Rezende started his career in the Brazil team in the youth teams, winning second place in the 2005 U20 World Championship. Playing for the adult team in 2007, he won the FIVB World League, the Pan American Games, the FIVB World Cup, and the South American Championship. In 2008, he participated in the Beijing Olympic Games, where Brazil won the silver medal.

In 2009, Bruno won two trophies with the national team: the World League and the Champions Cup. One year later, he won the World League for the third time and obtained his first FIVB World Championship. In 2011, he finished in second place in the World League and became a South American champion and Pan American champion. A few months later, Brazil won the bronze medal at the FIVB World Cup. In 2012, the Brazil national team once again won the silver medal at the London Olympic Games.

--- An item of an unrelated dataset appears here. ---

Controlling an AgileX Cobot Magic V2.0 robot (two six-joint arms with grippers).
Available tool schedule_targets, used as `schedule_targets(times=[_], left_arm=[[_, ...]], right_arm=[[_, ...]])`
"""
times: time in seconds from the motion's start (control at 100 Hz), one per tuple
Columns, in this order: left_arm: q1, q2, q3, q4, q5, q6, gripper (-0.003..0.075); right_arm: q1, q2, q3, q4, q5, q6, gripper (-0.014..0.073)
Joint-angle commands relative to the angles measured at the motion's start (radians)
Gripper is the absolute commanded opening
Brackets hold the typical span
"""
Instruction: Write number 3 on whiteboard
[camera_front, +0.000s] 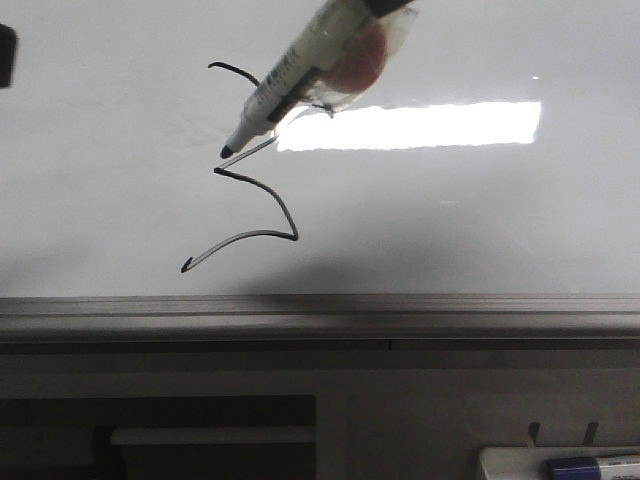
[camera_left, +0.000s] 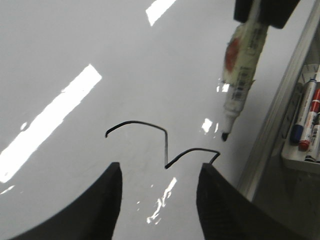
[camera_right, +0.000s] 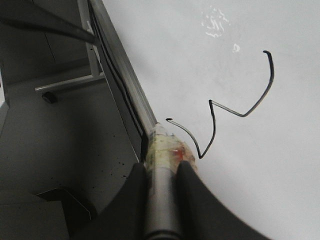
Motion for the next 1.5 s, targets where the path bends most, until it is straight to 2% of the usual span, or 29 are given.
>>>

In 2013, Brazil finished in second place at the World League and won two gold medals in the South American Championship and the FIVB World Grand Champions Cup. The setter started the 2014 season with the silver medal in the FIVB World League and a silver medal in the dramatic final with Poland in FIVB World Championship. In 2015, Brazil won the gold medal in the American Championship. In the 2016 Rio Olympic Games, Brazil won a gold medal after the final match against Italy, and Bruno was named the best setter of the tournament.

==Personal life==
Bruno is the only child of former volleyball players Bernardinho and Vera Mossa. His mother took part in Olympics three times (1980, 1984, 1988). His father is a silver medalist with the 1984 Olympic Games and former coach of Brazil men's national volleyball team. His parents divorced when he was a child. From his mother's first marriage to basketball player Éder Mundt Leme, Bruno has an older half-brother, Edson (born 1981). From her third marriage, he has a younger half-sister, Luisa. From his father's second marriage to former volleyball player Fernanda Venturini, Bruno has two younger half-sisters, Júlia (born 2002) and Victória (born 2009). His maternal grandfather was an athlete in the 1960s and a former Brazilian 110 metres record holder.

Bruno often faced accusations of nepotism when he first started playing for Brazil's national volleyball team, since his father, Bernardinho, was the team's coach from 2001 to 2017. However, he and his father vehemently defended themselves against the accusations and were always backed up by the other players, who said Bernardinho was tougher and more demanding of Bruno because of their family ties.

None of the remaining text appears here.